_To do_.
If a line contains the word "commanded", include it in the count; state how many such lines the listing has and nothing else.
■ ■ ■ ■ ■
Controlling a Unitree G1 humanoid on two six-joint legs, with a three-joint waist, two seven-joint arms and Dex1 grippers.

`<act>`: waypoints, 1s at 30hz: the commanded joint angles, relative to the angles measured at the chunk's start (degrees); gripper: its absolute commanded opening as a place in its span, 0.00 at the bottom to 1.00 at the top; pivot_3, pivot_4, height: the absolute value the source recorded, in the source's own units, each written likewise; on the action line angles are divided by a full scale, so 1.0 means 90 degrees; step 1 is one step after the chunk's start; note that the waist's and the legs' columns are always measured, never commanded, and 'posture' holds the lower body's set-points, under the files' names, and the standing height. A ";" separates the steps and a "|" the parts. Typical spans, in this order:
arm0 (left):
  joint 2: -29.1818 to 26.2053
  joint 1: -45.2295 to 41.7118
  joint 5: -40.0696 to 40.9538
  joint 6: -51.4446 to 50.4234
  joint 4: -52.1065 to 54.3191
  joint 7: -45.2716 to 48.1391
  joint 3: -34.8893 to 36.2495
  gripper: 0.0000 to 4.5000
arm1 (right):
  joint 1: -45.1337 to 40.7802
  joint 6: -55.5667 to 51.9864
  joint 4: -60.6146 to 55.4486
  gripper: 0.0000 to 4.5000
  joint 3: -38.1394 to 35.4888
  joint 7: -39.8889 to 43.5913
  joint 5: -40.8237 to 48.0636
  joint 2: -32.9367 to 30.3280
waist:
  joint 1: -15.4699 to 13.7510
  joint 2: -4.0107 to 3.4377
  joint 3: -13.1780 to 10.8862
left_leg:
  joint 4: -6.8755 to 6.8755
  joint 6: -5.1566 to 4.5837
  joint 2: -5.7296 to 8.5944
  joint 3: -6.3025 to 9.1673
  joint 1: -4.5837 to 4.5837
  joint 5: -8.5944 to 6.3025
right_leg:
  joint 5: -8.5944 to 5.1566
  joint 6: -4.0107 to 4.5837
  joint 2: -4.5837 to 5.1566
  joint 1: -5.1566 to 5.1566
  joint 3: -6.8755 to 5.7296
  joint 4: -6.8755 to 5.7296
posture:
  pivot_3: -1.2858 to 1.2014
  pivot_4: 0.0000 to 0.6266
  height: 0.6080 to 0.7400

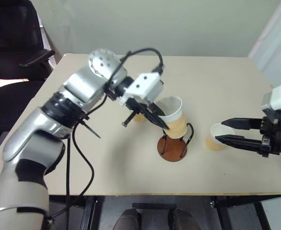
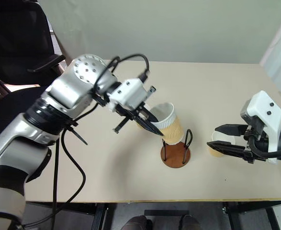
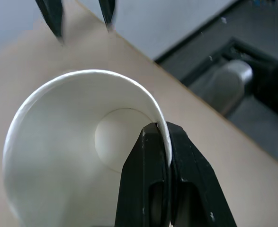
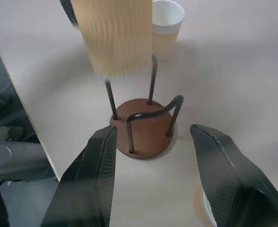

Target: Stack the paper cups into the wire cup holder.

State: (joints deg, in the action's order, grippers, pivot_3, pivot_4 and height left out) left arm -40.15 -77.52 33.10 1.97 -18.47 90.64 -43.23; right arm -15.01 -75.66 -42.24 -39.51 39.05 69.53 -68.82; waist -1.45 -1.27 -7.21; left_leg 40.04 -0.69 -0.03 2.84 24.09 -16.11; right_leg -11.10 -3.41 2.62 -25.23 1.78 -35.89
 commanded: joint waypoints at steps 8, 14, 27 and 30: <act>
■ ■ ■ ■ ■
_Solution for this exercise_.
2